I wouldn't be able to forgive myself if I let him back into my life- letting him disrespect me like that? You had the best, you lost it. A tough lesson but he will remember me as the girl who got away as he fucking should. He needs to know that I pulled away and he will never get my vulnerable and intimate side again.
If you tell a woman that you miss her and care for her everyday after spending a weekend away together, but fuck another girl within a week, and tell her that you wished it was her and was thinking of her the whole time- how would you react? He said no other women compares, but only realized that after putting his dick into her body.
I had just been with him and he had already slept with someone else.
That wasn't the part that bothered me. It's the fact that he would still communicate with me everyday, saying he missed me. Don't do that. Don't pine after me when you have literally already been inside someone else's body.
I don't understand the way men think. If I truly liked someone, I wouldn't fuck someone else. I don't care that we weren't in a relationship. That's some bullshit.

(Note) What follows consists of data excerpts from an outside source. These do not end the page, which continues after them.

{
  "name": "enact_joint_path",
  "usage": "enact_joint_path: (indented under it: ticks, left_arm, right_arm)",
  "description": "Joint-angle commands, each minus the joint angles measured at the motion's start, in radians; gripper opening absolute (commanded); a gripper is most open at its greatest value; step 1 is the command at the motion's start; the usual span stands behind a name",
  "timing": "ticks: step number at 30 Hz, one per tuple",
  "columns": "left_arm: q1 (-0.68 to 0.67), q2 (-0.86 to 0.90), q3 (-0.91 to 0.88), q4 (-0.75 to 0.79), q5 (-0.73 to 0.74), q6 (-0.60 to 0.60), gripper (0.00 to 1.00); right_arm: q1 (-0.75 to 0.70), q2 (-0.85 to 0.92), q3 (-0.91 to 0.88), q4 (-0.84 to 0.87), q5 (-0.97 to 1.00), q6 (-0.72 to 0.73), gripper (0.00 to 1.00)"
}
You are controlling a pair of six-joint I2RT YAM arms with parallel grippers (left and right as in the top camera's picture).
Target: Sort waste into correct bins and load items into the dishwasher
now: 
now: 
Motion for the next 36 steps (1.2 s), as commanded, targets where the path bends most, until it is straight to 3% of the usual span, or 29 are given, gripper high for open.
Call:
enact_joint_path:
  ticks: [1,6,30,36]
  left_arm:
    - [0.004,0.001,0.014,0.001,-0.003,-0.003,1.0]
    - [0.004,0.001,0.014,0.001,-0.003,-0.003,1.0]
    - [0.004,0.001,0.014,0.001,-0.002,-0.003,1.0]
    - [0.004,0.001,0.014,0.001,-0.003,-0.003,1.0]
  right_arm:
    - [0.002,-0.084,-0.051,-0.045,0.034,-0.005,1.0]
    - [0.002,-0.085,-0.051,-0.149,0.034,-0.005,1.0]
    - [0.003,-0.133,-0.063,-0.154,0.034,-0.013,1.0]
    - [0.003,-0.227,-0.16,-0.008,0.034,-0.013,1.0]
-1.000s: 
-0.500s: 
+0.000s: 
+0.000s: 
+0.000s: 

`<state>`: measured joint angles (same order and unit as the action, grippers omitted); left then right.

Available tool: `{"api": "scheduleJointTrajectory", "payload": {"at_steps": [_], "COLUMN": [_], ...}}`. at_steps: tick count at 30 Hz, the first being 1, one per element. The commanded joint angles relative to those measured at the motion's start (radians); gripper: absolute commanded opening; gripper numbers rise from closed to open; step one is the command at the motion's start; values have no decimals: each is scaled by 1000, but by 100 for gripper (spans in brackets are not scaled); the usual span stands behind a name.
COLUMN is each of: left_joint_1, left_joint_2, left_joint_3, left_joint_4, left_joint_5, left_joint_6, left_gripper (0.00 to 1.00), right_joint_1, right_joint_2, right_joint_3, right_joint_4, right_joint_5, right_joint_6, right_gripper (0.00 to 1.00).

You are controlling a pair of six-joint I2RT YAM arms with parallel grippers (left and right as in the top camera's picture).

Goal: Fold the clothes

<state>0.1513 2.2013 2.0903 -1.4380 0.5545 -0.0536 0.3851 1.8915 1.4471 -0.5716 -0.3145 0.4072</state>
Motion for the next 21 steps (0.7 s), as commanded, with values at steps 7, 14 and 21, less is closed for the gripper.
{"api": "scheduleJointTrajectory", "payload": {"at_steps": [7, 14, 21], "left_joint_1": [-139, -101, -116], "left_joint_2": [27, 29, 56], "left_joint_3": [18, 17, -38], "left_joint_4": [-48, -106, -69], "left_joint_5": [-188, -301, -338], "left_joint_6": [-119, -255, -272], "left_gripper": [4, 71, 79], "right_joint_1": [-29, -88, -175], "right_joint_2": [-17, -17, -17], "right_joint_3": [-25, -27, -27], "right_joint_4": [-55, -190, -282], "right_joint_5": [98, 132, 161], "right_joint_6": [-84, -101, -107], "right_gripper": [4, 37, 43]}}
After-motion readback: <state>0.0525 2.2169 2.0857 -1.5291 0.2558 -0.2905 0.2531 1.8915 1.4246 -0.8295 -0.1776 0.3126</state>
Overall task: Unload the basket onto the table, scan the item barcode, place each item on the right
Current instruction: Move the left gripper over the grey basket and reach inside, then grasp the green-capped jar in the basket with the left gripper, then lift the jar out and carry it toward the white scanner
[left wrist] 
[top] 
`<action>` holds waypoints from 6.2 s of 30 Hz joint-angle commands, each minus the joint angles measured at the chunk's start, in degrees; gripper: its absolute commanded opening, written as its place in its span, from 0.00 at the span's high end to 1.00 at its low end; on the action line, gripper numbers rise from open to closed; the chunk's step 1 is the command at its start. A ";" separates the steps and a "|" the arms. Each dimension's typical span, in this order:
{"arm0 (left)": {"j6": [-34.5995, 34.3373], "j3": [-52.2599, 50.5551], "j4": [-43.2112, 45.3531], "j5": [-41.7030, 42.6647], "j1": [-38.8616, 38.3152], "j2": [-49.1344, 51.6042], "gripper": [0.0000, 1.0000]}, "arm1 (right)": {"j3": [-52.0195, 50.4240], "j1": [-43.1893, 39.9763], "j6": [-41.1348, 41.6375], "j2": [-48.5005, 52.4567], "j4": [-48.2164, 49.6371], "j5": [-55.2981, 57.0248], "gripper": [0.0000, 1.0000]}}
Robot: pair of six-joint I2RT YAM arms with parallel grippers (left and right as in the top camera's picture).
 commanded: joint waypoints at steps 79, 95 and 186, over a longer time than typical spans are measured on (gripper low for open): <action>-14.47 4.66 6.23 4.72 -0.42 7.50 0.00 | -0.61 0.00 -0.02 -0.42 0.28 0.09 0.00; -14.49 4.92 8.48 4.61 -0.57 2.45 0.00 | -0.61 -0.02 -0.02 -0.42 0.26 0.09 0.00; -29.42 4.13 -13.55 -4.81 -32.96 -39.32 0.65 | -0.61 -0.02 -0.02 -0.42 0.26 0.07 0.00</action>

And he had the audacity to say that we were friends after? I didn't enjoy spending time with him to begin with, the sex was really the only thing that was keeping us together. Maybe that's why I reacted the way I did.
He said there's no girls like you in South Carolina, and he also only understood how special I was after fucking that other girl. That pissed me off.
If you can only realize my worth after fucking someone else, you aren't worth my time. Others will know off the bat. But the fact that you needed to test it? Disgusting. You'd probably forget again in the future and fuck it up again.
He really said that I should have said I wanted to be monogamous. He put it on me. But I didn't tell him to go fuck another bitch. Just remembering the audacity of this man really pisses me off.
Everyone about him pissed me off. That's why the sex was so good. I hated this man- I didn't agree with anything he would say and I felt lesser than when I was around him. I hated how opionated he was. I hated how I felt like I wasn't able to have a voice in his presence. He would always want to fight with me and it was exhausting. I didn't care for half the things that would come out of his mouth.
After I realized he couldn't fuck me anymore because I hated his guts- he still wanted us to get lunch together. The audacity of this man. He wanted me to feel sorry for him because he said it was getting to him seeing people for 2-3 days and never seeing them again. I understood but also fuck you ! I'm not your emotional support girl. You lost that privilege.